Es gibt Sparten in der Rock-und Metalwelt, die quillen nicht jede Woche so über an Veröffentlichungen! Meiner Meinung nach gehören da Genres wie klassischer Gothic Metal, Doom Metal und Industrial Rock / Metal dazu. Die Deutschen SOULBOUND sind in der letztgennannten Schublade zu Hause, was sie mit ihrem schon vierten Studioalbum „sYn“ kraftvoll untermauern.

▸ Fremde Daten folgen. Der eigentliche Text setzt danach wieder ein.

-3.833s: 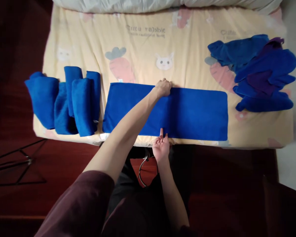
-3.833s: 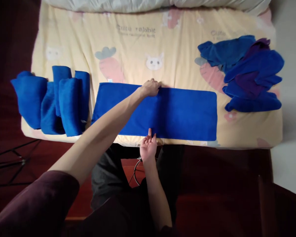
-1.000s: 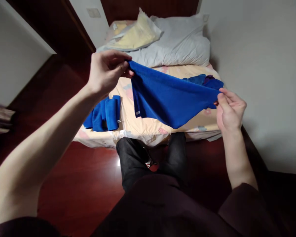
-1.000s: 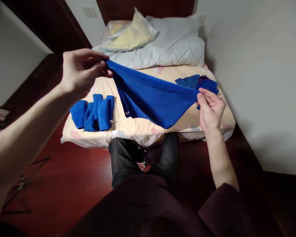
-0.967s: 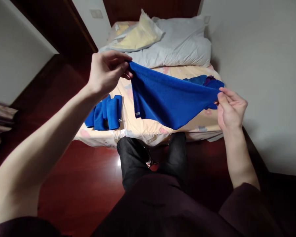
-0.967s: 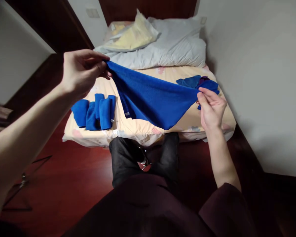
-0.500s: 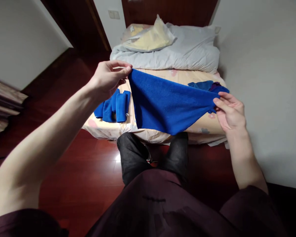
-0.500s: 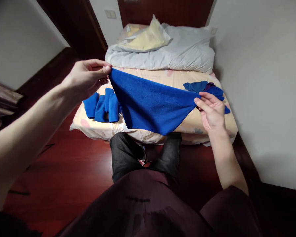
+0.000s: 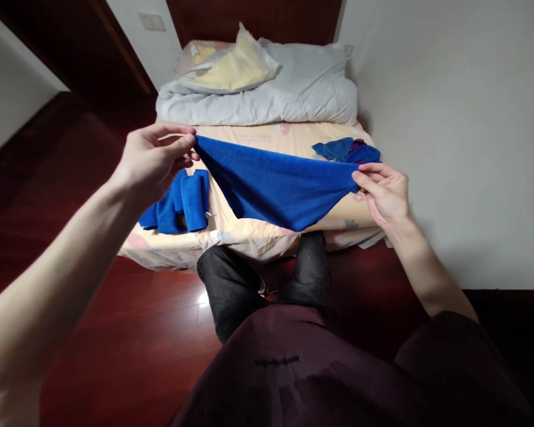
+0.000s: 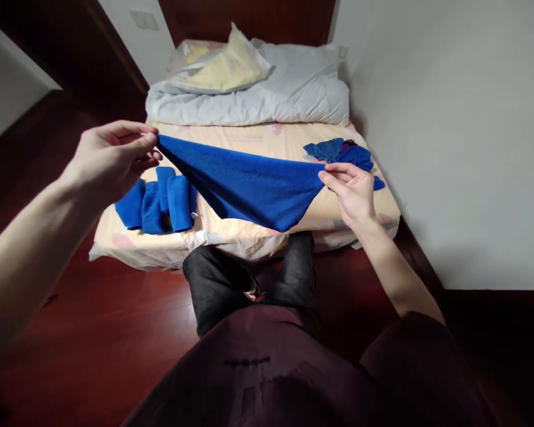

Das hat das beste Artwork aller ihrer Scheiben und kommt nach einem kurzen, dramatischen und dunklen Intro auch mit der besten Musik der deutschen Truppe seit ihrem Bestehen daher. Die Mischung aus Eingängigkeit und Härte ist unglaublich gut, der Gesang variabel und mit viel Abwechslung versehen. Dazu kommen jede Menge starker Riffs und Refrains. Ab und an denke ich an meine Lieblinge von A LIFE DIVIDED, eine der wenigen Acts die ich höre und die im Grunde ähnliche Musik machen. Die Lieder sind unheimlich knackig und nie länger als drei Minuten, mit „Dark Throne“ gibt es sogar eine Art Powerballade mit viel Pathos genau in der Mitte des Albums. Die sehr melodischen Strophen des Gesangs vom flotten „Neon Battlefields“ Track erinnern mich kurioserweise an ORDEN OGAN und zeigen die Vielseitigkeit von SOULBOUND! Nur die abschließende BRITNEY SPEARS Covernummer des mir völlg unbekannten Liedes „If You Seek Amy“ hätte ich jetzt nicht gebraucht. Ansonsten ist das Teil hier eine bockstarke Scheibe!
SOULBOUND – sYn
Fazit
Die stärkste Scheibe der deutschen Industrial-Rocker mit dem besten Artwork! Ein starker Start ins Jahr 2026!